In part four, Ważyk speaks with open and deliberate contempt about the construction workers: a motley crew of outcasts crowding in shacks, barracks and hotels ("zbieraną hałastrą tłoczą się w szopach, barakach, hotelach") driven by their mongrel ambitions ("wielka migracja, skudlona ambicja") and dehumanizing the new Poland ("masa wędrowna, Polska nieczłowiecza"). The poem includes a memorable line in reference to French utopian socialist Fourier (part 12): They drink sea-water crying: lemonade! Return home secretly to vomit. It ends with a repeat call (part 15) for a just and congenial society built by the Communist Party ("Upominamy się na ziemi o ludzi spracowanych [...] upominamy się codziennie, upominamy się Partią").

The poem was an immediate success due to its strong critique of the Stalinist Poland. After publication, it was recognized as the strongest political criticism run by the communist controlled press thus far. As a result, the government fired the head of Nowa Kultura, Paweł Hoffmann, and made other changes to its staff. Ważyk was temporarily forced to remain silent. Newspapers and other official party organs were also instructed to denounce Ważyk and the poem. The association of Polish writers called a special session in order to condemn and expel Ważyk, however many writers supported Ważyk and he was not expelled.

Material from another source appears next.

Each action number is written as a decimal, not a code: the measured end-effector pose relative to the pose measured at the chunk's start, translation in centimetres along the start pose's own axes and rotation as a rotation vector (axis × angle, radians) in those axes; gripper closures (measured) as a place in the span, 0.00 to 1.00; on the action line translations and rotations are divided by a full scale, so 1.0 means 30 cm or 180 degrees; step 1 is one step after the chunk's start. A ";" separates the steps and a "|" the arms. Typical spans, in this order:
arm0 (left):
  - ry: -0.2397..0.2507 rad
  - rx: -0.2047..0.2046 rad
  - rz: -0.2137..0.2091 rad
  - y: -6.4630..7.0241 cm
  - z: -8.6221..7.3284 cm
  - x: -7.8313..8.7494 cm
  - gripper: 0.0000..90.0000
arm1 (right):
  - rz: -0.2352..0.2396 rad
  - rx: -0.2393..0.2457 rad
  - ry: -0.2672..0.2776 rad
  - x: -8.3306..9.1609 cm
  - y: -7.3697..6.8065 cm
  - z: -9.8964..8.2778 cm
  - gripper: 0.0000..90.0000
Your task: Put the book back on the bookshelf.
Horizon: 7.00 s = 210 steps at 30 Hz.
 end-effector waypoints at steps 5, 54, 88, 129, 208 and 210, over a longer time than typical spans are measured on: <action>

Despite government efforts to censor the poem after its publication, it was widely read throughout Poland. The issue quickly sold out, and it began selling for high prices on the black market. Hand written copies of the poem were also widely circulated. The poem's publication gave Ważyk a tremendous amount of notoriety as a voice of dissent. He was praised not only for his eloquent critiques of the Stalinist regime, but also for his courage to make his views public. Ultimately disillusioned with Gomułka and Polish communism, Ważyk (along with many others) left the communist party in 1957. He worked as translator in the following years.